Now you must be wondering what a “layer” is. It is basically one pass through all the models. Now why is there only one model in the final layer (layer 4)? After gathering info from (say 3) models from the penultimate layer, all you need is one model to look at them to produce the final output.

Why only 4 layers? They have experimented with few different configurations. Layer 4 is where you see convergence. And this is consistent across different models like Qwen, Mixtral, LlaMA and even GPT-4o.

You might be wondering why go through all the hassle? Why invoke multiple LLMs for just a single prompt and make things super complicated and resource intensive? The answer is, as you might have guessed, improving the model’s performance. This method improves the SoTA on Alpaca eval by 8% taking it to 65.7. MoA lite is basically 2(+1 final model) layers instead of 3(+1). with GPT-4o means the final model (in layer 4) is GPT 4o, by default Qwen-1.5 110B chat is the final model.

They provide cost analysis for the same. Because they use Open Source models only, the cost is of the inference provider (together ai in this case) and GPT-4o’s pricing is from OpenAI. But what surprised me is somehow this is less tflops to compute than GPT4o? They consider rumored 8x220B for GPT4o.
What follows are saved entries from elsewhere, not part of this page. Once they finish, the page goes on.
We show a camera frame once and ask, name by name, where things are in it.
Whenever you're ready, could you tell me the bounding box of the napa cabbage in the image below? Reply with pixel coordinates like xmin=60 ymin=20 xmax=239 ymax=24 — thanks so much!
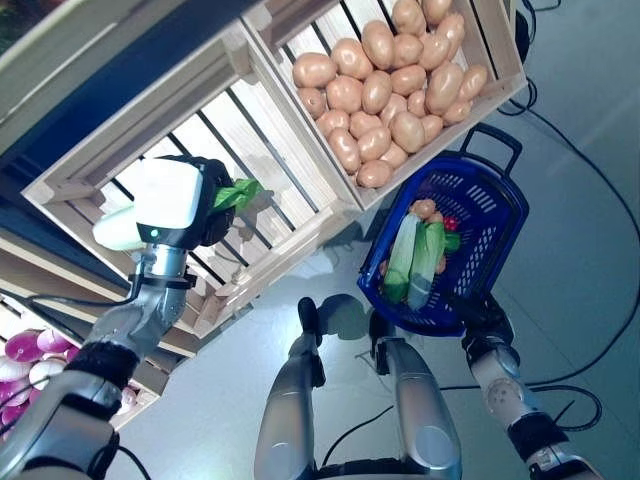
xmin=382 ymin=212 xmax=422 ymax=304
xmin=92 ymin=177 xmax=264 ymax=251
xmin=407 ymin=221 xmax=449 ymax=312

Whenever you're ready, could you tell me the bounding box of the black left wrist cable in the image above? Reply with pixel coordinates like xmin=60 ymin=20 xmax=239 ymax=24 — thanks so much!
xmin=24 ymin=274 xmax=136 ymax=307

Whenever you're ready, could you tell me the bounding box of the blue plastic shopping basket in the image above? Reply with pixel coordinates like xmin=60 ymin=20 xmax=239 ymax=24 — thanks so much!
xmin=357 ymin=124 xmax=530 ymax=337

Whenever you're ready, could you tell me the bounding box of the black round stand base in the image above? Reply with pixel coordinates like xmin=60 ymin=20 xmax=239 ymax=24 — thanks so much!
xmin=513 ymin=8 xmax=539 ymax=59

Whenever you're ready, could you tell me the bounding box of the wooden display stand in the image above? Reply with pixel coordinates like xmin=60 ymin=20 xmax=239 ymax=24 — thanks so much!
xmin=0 ymin=0 xmax=361 ymax=441

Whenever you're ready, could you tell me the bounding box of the black floor cable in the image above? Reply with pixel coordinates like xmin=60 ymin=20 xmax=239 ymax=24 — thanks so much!
xmin=322 ymin=404 xmax=396 ymax=466
xmin=439 ymin=94 xmax=636 ymax=391

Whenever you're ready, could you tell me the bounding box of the black robot foot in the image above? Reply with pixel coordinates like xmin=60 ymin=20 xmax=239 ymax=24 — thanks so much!
xmin=368 ymin=309 xmax=396 ymax=351
xmin=297 ymin=296 xmax=322 ymax=346

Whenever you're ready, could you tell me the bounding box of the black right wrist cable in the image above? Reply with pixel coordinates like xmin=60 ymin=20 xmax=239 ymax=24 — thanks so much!
xmin=524 ymin=382 xmax=604 ymax=432

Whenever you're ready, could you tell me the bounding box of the wooden potato crate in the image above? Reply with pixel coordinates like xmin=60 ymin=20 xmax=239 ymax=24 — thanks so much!
xmin=241 ymin=0 xmax=530 ymax=211

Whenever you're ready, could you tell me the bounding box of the wooden onion crate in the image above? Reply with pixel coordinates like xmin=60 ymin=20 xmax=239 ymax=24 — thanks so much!
xmin=0 ymin=294 xmax=201 ymax=431

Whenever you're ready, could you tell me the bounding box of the black left robot foot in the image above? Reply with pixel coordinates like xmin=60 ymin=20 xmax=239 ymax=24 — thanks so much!
xmin=297 ymin=296 xmax=322 ymax=346

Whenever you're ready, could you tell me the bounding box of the black right robot foot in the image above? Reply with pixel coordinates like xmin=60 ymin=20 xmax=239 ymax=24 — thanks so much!
xmin=368 ymin=309 xmax=396 ymax=351

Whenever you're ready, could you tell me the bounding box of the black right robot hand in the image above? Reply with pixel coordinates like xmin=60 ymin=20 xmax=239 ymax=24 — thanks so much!
xmin=449 ymin=293 xmax=516 ymax=352

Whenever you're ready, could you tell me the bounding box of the black robot pelvis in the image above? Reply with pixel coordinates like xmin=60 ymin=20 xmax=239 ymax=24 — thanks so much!
xmin=312 ymin=455 xmax=414 ymax=480

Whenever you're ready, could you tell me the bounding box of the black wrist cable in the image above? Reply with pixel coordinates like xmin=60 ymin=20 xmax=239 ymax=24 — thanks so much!
xmin=24 ymin=274 xmax=136 ymax=307
xmin=524 ymin=382 xmax=604 ymax=432

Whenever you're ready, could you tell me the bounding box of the wooden slatted cabbage crate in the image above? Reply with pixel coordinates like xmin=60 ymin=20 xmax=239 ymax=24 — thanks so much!
xmin=22 ymin=19 xmax=362 ymax=341

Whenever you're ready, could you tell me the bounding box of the silver right robot leg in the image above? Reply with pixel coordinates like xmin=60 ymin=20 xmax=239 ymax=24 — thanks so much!
xmin=372 ymin=335 xmax=464 ymax=480

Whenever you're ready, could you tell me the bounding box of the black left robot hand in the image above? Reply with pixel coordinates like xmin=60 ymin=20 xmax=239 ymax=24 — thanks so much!
xmin=134 ymin=155 xmax=239 ymax=250
It is definitely an exciting direction to research in. But the cost is way too much. Now what one can probably try is, use small open source models to reciprocate the same. And maybe in the 2nd layer and final 4th layer, use bigger models? How does quantisation effect this? Can we do speculative decoding on the concatenated output? All of this just to save on cost. Another interesting thing to study would be how much is this improvement dependent on the models having great prior capabilities? Like putting 5 mathematicians in a room and asking them to discuss and solve a problem can be helpful while having 5 math illiterates can’t give you any significant improvements.

Grokked Transformers are Implicit Reasoners

If you were ever wondering about what and how transformers learn and what would happen if you go beyond convergence, this is the paper to look at. Grokking means understand something intuitively aka “Just Get It” types like it was meant for you. So what does grokking in terms of neural networks mean? It essentially means the same thing. Instead of memorising or overfitting, the model just fully understands the “data” and patterns in it. What does that imply? A perfect model would mean perfect eval accuracy.

If you take your mind back to the days when you were learning ML, you’d remember that if you train a model too much, you tend to overfit. The model just tends to remember stuff from training data and not understand the patters at all. But recent works have explored the concept of training beyond overfitting. One such work which is (orthogonal to the one we’re talking about) Deep Double Descent. It is a phenomenon where over parametrisation, while overfitting on data, gets better if you continue training.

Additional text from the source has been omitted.